What this task involves. Each record needs to be retyped exactly, though its pictures should not appear.

Data excerpts.
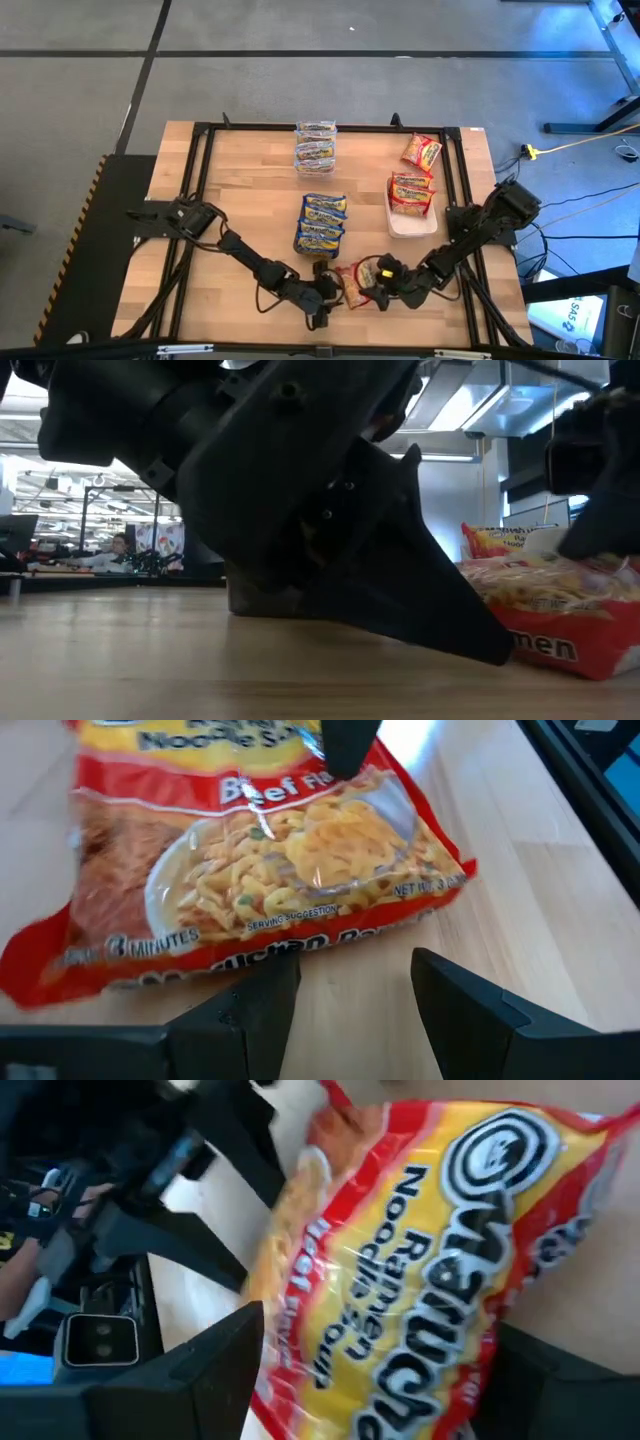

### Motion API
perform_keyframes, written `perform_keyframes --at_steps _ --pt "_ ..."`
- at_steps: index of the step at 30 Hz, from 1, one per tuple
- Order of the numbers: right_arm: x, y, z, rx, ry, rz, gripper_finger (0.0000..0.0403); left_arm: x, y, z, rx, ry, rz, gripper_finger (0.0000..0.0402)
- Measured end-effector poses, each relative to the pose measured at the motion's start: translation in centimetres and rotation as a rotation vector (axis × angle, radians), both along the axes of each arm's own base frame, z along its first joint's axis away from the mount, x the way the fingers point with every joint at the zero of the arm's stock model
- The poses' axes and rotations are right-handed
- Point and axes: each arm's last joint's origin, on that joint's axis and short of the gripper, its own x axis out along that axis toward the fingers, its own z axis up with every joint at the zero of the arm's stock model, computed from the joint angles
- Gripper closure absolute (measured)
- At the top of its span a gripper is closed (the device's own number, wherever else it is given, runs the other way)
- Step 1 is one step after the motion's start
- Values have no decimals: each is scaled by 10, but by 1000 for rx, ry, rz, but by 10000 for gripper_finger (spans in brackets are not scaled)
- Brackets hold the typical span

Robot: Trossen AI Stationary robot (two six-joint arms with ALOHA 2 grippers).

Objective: Sort Maruchan noodles
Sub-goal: Put the left red noodle pack into the white bin

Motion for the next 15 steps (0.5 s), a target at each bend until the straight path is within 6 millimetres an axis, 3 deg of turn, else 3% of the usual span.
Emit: perform_keyframes --at_steps 11,15 --pt "21 7 22 -113 -122 70 128 2 -2 3 -1 -55 -24 207" --pt "22 4 19 -132 -81 87 156 3 -2 4 -9 -69 -19 207"
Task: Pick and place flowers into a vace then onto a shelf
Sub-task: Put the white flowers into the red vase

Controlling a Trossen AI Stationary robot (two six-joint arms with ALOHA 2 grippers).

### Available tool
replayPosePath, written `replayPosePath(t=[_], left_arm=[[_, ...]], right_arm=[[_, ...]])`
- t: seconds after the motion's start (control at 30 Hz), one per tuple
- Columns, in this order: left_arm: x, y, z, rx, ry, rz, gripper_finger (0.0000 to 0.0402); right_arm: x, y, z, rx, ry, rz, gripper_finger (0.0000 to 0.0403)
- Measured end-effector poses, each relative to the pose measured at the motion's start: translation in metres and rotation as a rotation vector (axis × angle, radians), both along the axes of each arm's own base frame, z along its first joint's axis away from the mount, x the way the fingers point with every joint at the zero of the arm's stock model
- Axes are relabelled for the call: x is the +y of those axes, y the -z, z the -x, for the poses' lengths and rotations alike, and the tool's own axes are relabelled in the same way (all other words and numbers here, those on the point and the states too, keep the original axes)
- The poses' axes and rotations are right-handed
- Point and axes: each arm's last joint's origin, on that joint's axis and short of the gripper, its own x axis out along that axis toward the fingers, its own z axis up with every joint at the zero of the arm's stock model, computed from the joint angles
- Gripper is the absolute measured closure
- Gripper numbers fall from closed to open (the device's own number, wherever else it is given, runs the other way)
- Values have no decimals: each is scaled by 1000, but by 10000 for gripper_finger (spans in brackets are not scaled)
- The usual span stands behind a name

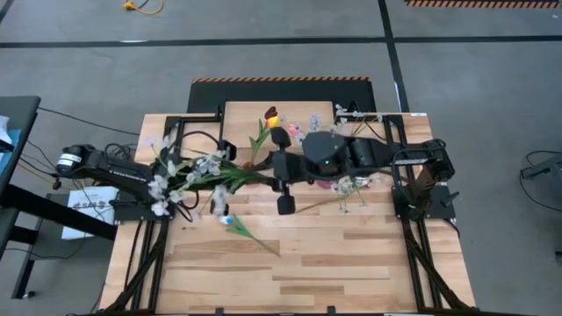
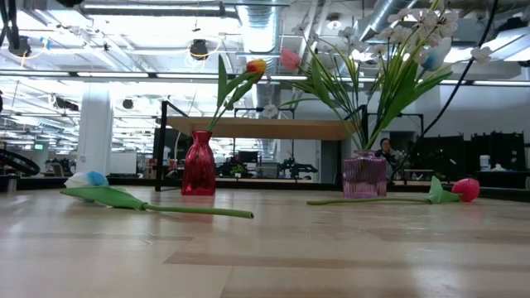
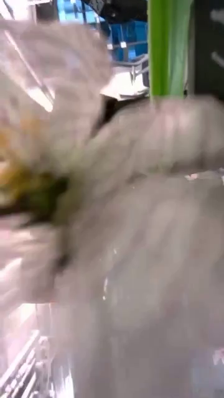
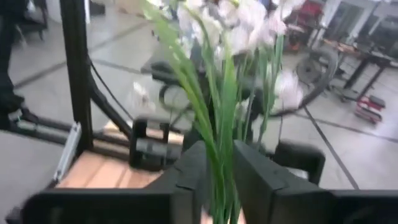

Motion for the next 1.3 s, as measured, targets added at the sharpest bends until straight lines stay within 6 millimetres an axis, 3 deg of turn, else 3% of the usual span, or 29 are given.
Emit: replayPosePath(t=[0.23, 0.37, 0.63, 0.87, 1.3], left_arm=[[4, -11, 24, 63, -113, 11, 401], [8, -14, 41, 131, -187, 26, 401], [14, 1, 50, 342, -322, 68, 401], [18, 26, 50, 522, -459, 150, 401], [20, 62, 58, 581, -511, 220, 401]], right_arm=[[-2, -1, 17, 101, 31, 9, 256], [-5, -16, 33, 53, 77, 6, 240], [-6, -54, 81, -67, 222, -34, 252], [7, -65, 114, -74, 292, -30, 268], [25, -62, 126, -36, 330, 21, 267]])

Expected answer.
### Motion API
perform_keyframes, written `perform_keyframes --at_steps _ --pt "_ ..."`
- at_steps: index of the step at 30 Hz, from 1, one per tuple
- Order of the numbers: right_arm: x, y, z, rx, ry, rz, gripper_finger (0.0000..0.0403); left_arm: x, y, z, rx, ry, rz, gripper_finger (0.0000..0.0402)
- Measured end-effector poses, each relative to the pose measured at the motion's start: translation in centimetres and rotation as a rotation vector (axis × angle, radians), both along the axes of each arm's own base frame, z along its first joint's axis away from the mount, x the way the fingers point with every joint at the zero of the arm's stock model
- The poses' axes and rotations are right-handed
- Point and axes: each arm's last joint's origin, on that joint's axis and short of the gripper, its own x axis out along that axis toward the fingers, its own z axis up with every joint at the zero of the arm's stock model, computed from the joint angles
- Gripper closure absolute (measured)
- At the top of its span a gripper is closed (the device's own number, wherever else it is given, runs the other way)
- Step 1 is one step after the motion's start
- Values have no decimals: each is scaled by 10, but by 1000 for rx, ry, rz, but by 10000 for gripper_finger (spans in brackets are not scaled)
- Brackets hold the typical span

Robot: Trossen AI Stationary robot (two six-joint arms with ALOHA 2 grippers).

Objective: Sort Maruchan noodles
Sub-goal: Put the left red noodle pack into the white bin

Motion for the next 15 steps (0.5 s), a target at each bend until the straight path is within 6 millimetres an axis, 3 deg of turn, else 3% of the usual span.
Emit: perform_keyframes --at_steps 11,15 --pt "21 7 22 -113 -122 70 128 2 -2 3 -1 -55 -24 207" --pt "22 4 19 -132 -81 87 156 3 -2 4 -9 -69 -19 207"
Task: Pick and place flowers into a vace then onto a shelf
Sub-task: Put the white flowers into the red vase

Controlling a Trossen AI Stationary robot (two six-joint arms with ALOHA 2 grippers).

### Available tool
replayPosePath, written `replayPosePath(t=[_], left_arm=[[_, ...]], right_arm=[[_, ...]])`
- t: seconds after the motion's start (control at 30 Hz), one per tuple
- Columns, in this order: left_arm: x, y, z, rx, ry, rz, gripper_finger (0.0000 to 0.0402); right_arm: x, y, z, rx, ry, rz, gripper_finger (0.0000 to 0.0403)
- Measured end-effector poses, each relative to the pose measured at the motion's start: translation in metres and rotation as a rotation vector (axis × angle, radians), both along the axes of each arm's own base frame, z along its first joint's axis away from the mount, x the way the fingers point with every joint at the zero of the arm's stock model
- Axes are relabelled for the call: x is the +y of those axes, y the -z, z the -x, for the poses' lengths and rotations alike, and the tool's own axes are relabelled in the same way (all other words and numbers here, those on the point and the states too, keep the original axes)
- The poses' axes and rotations are right-handed
- Point and axes: each arm's last joint's origin, on that joint's axis and short of the gripper, its own x axis out along that axis toward the fingers, its own z axis up with every joint at the zero of the arm's stock model, computed from the joint angles
- Gripper is the absolute measured closure
- Gripper numbers fall from closed to open (the device's own number, wherever else it is given, runs the other way)
- Values have no decimals: each is scaled by 1000, but by 10000 for gripper_finger (spans in brackets are not scaled)
- The usual span stands behind a name


Motion for the next 1.3 s, as measured, targets added at the sharpest bends until straight lines stay within 6 millimetres an axis, 3 deg of turn, else 3% of the usual span, or 29 are given.
Emit: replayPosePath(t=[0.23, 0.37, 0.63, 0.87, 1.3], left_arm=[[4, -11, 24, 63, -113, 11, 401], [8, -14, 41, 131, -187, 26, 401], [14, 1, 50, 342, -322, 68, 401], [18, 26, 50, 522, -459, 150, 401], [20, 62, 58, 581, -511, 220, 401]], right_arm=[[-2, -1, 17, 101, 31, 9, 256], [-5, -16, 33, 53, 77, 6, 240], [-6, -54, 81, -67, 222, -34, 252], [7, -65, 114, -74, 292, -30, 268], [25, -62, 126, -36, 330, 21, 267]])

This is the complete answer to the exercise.